Brilliant and daring though he is, he never speculates on the insides of a child’s mind. I can imagine why: it’s too wild. Certainly my kids’ minds are like that, mad, happy tea-parties where disconnected ideas and talking bananas jostle together.
It can’t be true
A child’s mindset is interesting in the same way the roller-coaster ride called Space Mountain in Euro-Disney outside Paris is interesting: riding it you’re completely in the dark and you don’t know where you’re going to be thrown next.
But it’s also interesting because, as we know, a child’s mind is a holy thing, a thing we must emulate if we are to get in on the kingdom of God. A child’s mind is nearer to the kingdom of God than a grownup’s. How can this be? Here are two ideas:
Wonder. Children know about wonder; grownups have to relearn it. Remember the answer Jesus gave to John the Baptist’s question, ‘Are you the one that was sent?’: the Lord Jesus told the questioners ‘The blind receive sight, the lame walk, those who have leprosy are cured, the dead are raised, and the good news is preached to the poor.’ (Luke 7:22). ‘No eye has seen, no ear has heard, no mind has conceived what God has prepared for those who love him,’ says the apostle Paul (1 Cor 2:9). ‘Dear friends, now we are children of God,’ adds John, ‘and what we will be has not yet been made known.’ (1 John 3:2).
According to the New Testament, we are seeing the first, outriding snowballs of goodness tumbling down heaven’s mountainside into our lives; an avalanche will follow. As Christians we have every reason to develop a childlike capacity for wonder. Outrageous, lovely things really do happen. The future will be rich with them.
Relationship. Children have the enviable ability to have their problems solved with a hug. As grownup Christians we think a hug is not enough. But it is enough. ‘Peace I leave with you,’ says the Lord Jesus, ‘Do not let your hearts be troubled and do not be afraid’ (John 14:27). ‘Do not be anxious about anything,’ says Paul, shockingly; instead, ‘present your requests to God. And the peace of God, which transcends all understanding, will guard your hearts and minds in Christ Jesus’ (Phil 4: 6-7).

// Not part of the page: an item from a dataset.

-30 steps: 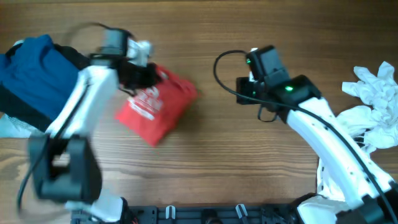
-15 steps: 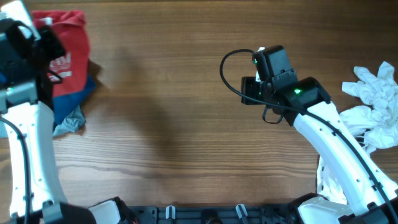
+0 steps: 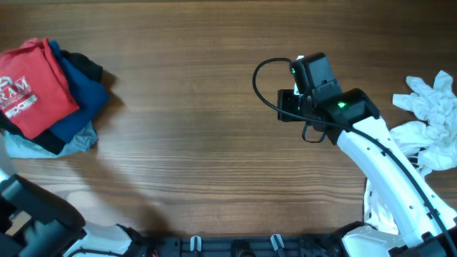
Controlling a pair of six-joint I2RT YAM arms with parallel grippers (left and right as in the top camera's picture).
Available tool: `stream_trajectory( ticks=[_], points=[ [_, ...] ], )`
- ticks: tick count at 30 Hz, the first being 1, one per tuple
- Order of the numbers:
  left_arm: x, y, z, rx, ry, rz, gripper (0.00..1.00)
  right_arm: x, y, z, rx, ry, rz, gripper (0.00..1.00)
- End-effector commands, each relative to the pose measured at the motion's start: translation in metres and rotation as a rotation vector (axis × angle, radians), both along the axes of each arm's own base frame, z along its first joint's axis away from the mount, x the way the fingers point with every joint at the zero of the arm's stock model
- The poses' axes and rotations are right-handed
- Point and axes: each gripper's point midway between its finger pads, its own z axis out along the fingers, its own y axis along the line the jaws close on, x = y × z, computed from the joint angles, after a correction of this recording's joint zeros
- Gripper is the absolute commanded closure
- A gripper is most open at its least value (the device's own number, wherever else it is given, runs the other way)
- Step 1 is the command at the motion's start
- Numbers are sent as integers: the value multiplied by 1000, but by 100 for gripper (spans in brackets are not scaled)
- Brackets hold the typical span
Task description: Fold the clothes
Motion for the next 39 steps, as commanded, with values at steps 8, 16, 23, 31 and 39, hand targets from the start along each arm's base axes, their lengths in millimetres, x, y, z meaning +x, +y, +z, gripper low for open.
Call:
stream_trajectory(
  ticks=[8, 16, 23, 31, 39],
  points=[
    [57, -160, 8, -247, -12, -494, 0, 13, 6, 13, 44, -73, -3, 6],
    [26, -375, -64, -319, 485, -997, 0, 39, 25, 38, 168, -200, 2, 1],
    [-51, -423, -10, -271, 532, -1104, 0, 2, -30, 98, 164, -316, -182, 1],
    [-159, -397, 99, 45, 228, -1007, 0, -76, -87, 140, 118, -432, -321, 0],
    [-211, -347, 97, 231, 184, -749, 0, -65, -85, 96, 122, -423, -351, 0]
  ],
)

It is characteristic of Jesus that in the toughest times he does not explain things. Instead, he showers us with love and peace. It isn’t (rational, modern) explanation or (shrugging, post-modern) escapism we need; it is enough to be loved. Children know it; adults forget it.
At the heart of the Universe — we need to remember– is not a series of laws, nor something blind and chaotic, but a Good Person whom we do well to know (as children easily accept). His normal speech is what we call the laws of universe; his special words of love are what we call signs and wonders; fail to see him and we miss everything.
Maybe we should not be so committed to edifices of adult thought. Maybe the foolish playfulness of God, the God of talking bananas, is a surer foundation. We need the playful mind of a child to keep up with the rampant gaiety of a good God. Try this song as a quick summary of all we need to know (though in our case sung to Jesus rather than to a lover):
‘I don’t believe in many things, but in You, I do, I do.’